Synthol, où le slogan qui fait mal !

Fruit des cogitations de M. Roger, pharmacien orléanais, Synthol fait sa première apparition en pharmacie en 1925. Sa première idée était de créer une potion agissant localement pour atténuer la douleur et désinfecter. Les premiers résultats sont prometteurs mais M. Roger améliore encore son invention. D’abord en utilisant du jaune de quinoléine pour lui donner une couleur ambrée et la rendre moins photosensible. Puis en la stockant dans un flacon de verre teinté, emballé dans une boîte de couleur noire. Initialement préconisé pour soigner les maux de bouche, Synthol est utilisé plus largement par les Français afin de soulager petits maux du quotidien, bosses, bleus, piqûres d’insectes, etc. Le succès est immense. En 1932, Bruno Varilla, propriétaire du journal Panorama médical, achète Synthol et en fait une large promotion. Déremboursé en 1981, le produit est dès lors autorisé à la publicité. En 1982, une stratégie de relance basée sur l’humour et le principe d’un antihéros est adoptée, faisant intervenir l’agence DDB et un illustrateur américain, Jack Davis. C’est l’heure de la première campagne de communication avec la signature « Ça fait du bien là où ça fait mal ».

1913

Peu importe le flacon pourvu qu’on ait l’Eau précieuse !

En 1890, Charles Dépensier, un pharmacien, élabore l’Eau précieuse qui portera son nom. Indiquée pour les maladies de peau et les maux de jambes, elle contient des acides salicylique et borique qui aident à lutter contre l’excès de sébum et éliminer points noirs et impuretés. Les premières publicités apparaissent dès le début du XXe siècle, dans la presse notamment. Utilisée par les jeunes femmes, la lotion est alors vendue par correspondance dans des petites fioles de verre. En 1927, la marque est rachetée par le laboratoire Charles Roux et l’Eau précieuse vient garnir les présentoirs des pharmacies. L’obtention du statut de médicament en 1942 achève de la populariser. En 1950 apparaîtront les premières « réclames » à la radio, sur RTL.

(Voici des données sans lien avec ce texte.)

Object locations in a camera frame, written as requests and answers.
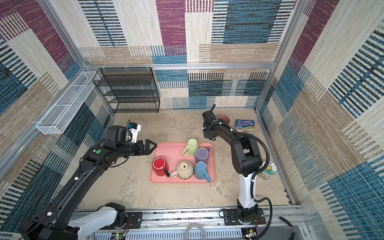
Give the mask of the pink ghost pattern mug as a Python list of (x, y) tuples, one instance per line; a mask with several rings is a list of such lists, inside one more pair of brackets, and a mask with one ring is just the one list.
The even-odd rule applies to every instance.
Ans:
[(223, 120), (223, 121), (225, 121), (227, 124), (229, 124), (230, 123), (230, 118), (228, 117), (228, 116), (225, 116), (225, 115), (220, 115), (220, 116), (218, 116), (217, 117), (217, 119), (219, 119), (219, 120)]

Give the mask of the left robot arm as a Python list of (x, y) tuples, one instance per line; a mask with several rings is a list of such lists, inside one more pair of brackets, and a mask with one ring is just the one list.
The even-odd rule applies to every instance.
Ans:
[(72, 221), (77, 206), (96, 180), (109, 168), (117, 167), (119, 158), (150, 155), (157, 147), (151, 140), (137, 139), (140, 126), (111, 126), (105, 138), (81, 158), (79, 167), (57, 196), (33, 219), (19, 226), (23, 240), (83, 240), (96, 231), (129, 224), (126, 208), (109, 203), (83, 218)]

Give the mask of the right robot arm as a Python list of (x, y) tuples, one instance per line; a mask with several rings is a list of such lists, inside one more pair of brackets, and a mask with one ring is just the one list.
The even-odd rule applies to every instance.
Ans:
[(214, 141), (222, 138), (231, 147), (232, 164), (240, 177), (240, 195), (237, 200), (237, 215), (240, 223), (253, 221), (258, 213), (258, 203), (266, 200), (255, 198), (255, 184), (258, 174), (264, 171), (270, 162), (270, 153), (266, 144), (254, 135), (238, 132), (213, 113), (216, 105), (202, 114), (203, 134)]

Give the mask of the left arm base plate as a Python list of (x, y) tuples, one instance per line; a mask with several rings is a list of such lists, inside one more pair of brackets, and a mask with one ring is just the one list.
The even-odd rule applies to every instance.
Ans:
[(122, 230), (123, 231), (128, 229), (141, 228), (143, 212), (126, 212), (126, 215), (128, 216), (128, 219), (125, 220), (124, 222), (125, 225), (123, 225), (122, 227), (115, 228), (115, 227), (107, 226), (102, 228), (101, 230), (102, 231), (106, 231), (106, 230), (111, 230), (111, 231)]

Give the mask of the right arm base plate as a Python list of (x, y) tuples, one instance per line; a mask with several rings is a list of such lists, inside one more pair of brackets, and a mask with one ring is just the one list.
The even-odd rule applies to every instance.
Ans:
[(265, 225), (267, 223), (264, 212), (258, 208), (258, 213), (245, 221), (241, 221), (236, 209), (221, 209), (219, 217), (224, 219), (225, 226), (235, 225)]

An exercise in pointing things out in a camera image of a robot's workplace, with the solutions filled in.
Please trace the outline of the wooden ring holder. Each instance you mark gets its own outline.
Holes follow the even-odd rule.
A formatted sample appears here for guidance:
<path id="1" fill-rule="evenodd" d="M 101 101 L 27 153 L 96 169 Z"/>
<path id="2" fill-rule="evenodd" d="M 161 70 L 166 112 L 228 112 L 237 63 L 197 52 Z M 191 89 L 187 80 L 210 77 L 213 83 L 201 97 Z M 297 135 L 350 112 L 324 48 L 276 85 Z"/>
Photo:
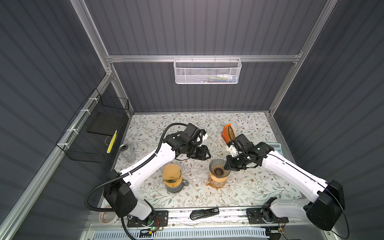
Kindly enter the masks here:
<path id="1" fill-rule="evenodd" d="M 214 182 L 223 183 L 223 182 L 225 182 L 228 179 L 228 176 L 225 176 L 225 177 L 224 176 L 219 176 L 219 177 L 217 177 L 217 176 L 213 175 L 212 173 L 210 173 L 210 178 Z"/>

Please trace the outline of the grey glass pitcher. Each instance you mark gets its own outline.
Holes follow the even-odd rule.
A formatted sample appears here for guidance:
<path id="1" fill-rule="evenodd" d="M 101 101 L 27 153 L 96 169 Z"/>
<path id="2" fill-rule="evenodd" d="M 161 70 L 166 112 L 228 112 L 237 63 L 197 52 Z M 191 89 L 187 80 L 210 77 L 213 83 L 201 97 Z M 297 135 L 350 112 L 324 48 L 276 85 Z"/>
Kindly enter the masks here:
<path id="1" fill-rule="evenodd" d="M 168 192 L 176 194 L 182 191 L 184 187 L 188 186 L 189 182 L 187 180 L 181 180 L 175 183 L 165 182 L 165 185 Z"/>

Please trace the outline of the orange glass pitcher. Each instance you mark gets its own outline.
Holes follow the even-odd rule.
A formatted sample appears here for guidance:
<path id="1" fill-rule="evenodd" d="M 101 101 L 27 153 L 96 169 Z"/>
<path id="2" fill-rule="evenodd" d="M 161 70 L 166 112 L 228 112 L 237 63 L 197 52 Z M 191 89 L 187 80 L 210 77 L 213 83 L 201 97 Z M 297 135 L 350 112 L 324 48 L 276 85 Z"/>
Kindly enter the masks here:
<path id="1" fill-rule="evenodd" d="M 216 178 L 213 175 L 210 175 L 206 181 L 206 186 L 211 186 L 215 189 L 220 189 L 226 185 L 228 177 L 225 178 Z"/>

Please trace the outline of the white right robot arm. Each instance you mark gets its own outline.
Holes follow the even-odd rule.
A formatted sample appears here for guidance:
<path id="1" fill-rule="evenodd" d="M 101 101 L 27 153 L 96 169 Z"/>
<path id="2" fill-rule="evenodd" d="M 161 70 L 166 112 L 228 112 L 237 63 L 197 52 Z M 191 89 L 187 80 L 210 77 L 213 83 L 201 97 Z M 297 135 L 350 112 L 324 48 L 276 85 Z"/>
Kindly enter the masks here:
<path id="1" fill-rule="evenodd" d="M 273 200 L 268 203 L 267 209 L 277 218 L 302 219 L 319 229 L 330 231 L 344 214 L 344 189 L 339 182 L 328 182 L 308 173 L 263 142 L 257 145 L 249 143 L 247 149 L 235 143 L 228 145 L 227 151 L 230 154 L 225 169 L 246 170 L 248 164 L 254 163 L 274 172 L 304 195 L 300 200 Z"/>

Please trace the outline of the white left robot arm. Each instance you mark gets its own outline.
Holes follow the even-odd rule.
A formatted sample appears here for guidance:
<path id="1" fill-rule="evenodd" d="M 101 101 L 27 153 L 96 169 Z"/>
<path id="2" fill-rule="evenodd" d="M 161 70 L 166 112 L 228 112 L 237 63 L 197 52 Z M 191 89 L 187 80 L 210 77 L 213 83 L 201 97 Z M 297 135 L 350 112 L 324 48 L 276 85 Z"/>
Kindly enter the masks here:
<path id="1" fill-rule="evenodd" d="M 163 137 L 160 145 L 133 166 L 120 171 L 110 172 L 110 178 L 116 181 L 104 186 L 103 196 L 119 218 L 133 216 L 150 225 L 155 218 L 155 210 L 145 200 L 135 196 L 140 185 L 162 166 L 186 155 L 194 160 L 208 160 L 211 154 L 208 147 L 203 145 L 205 133 L 186 134 L 177 132 Z"/>

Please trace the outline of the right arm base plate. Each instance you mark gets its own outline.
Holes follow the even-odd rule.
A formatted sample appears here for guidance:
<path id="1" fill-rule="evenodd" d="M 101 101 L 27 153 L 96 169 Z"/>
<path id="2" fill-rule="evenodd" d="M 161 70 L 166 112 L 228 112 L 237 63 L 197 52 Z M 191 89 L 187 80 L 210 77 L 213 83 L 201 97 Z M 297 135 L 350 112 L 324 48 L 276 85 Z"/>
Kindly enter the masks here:
<path id="1" fill-rule="evenodd" d="M 287 217 L 278 218 L 269 208 L 247 208 L 246 215 L 250 224 L 287 224 Z"/>

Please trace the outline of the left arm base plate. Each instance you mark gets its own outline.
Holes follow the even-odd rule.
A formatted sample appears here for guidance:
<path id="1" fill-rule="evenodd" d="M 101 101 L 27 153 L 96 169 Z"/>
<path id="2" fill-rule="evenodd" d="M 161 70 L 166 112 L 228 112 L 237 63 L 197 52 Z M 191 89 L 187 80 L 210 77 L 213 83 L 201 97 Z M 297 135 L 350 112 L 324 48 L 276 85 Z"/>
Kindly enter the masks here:
<path id="1" fill-rule="evenodd" d="M 138 227 L 166 227 L 168 225 L 169 211 L 157 211 L 150 215 L 145 220 L 140 220 L 137 217 L 128 216 L 126 226 L 128 228 Z"/>

Vicks, le baume contre le « rub »

En 1905, aux Etats-Unis, Lunsford Richardson fonde la Vick Family Remedies Company pour commercialiser les 21 remèdes Vick de santé familiale qu’il a lui-même conçus. En 1907, le fils aîné de Lunsford, H. Smith Richardson, devient directeur des ventes dans l’entreprise familiale. Pour accroître les possibilités d’expansion, il recommande à son père d’abandonner la vente de tous les produits, sauf celle du baume Vicks VapoRub – qui se vend très bien –, et de changer le nom de la firme en Vick Chemical Company. En 1910, les ventes s’envolent. Dans le même temps, un nouveau plan de « pull » marketing est adopté. La stratégie consiste à communiquer directement auprès du consommateur final et non du pharmacien, et ce en utilisant la publicité (dans la presse locale). En 1918, la grippe espagnole fait littéralement exploser les chiffres de vente de Vicks VapoRub, dont la promotion s’accompagne de conseils médicaux. Dans les années 20, l’entreprise se développe en Angleterre et au Mexique. Rapidement, le produit acquiert une renommée internationale. Il est bientôt utilisé dans plus de soixante pays, recherché des consommateurs pour son effet de soulagement immédiat. Il faut attendre le début des années 50 pour que Vicks VapoRub apparaisse en France.

* Né en 1875 à Livourne (Italie), mort en 1942, sa carrière fut essentiellement française. Il fut le premier artiste à aborder franchement l’affiche par son côté utilitaire.

* Peintre, illustrateur, affichiste, décorateur (1900-1989).

* div de dessins satiriques, de dessins de presse et de caricatures (1886-1977).

* Peintre polonaise (1898-1980) la plus célèbre de la période Arts-Déco. Pierre Boucard était un collectionneur fervent de ses œuvres.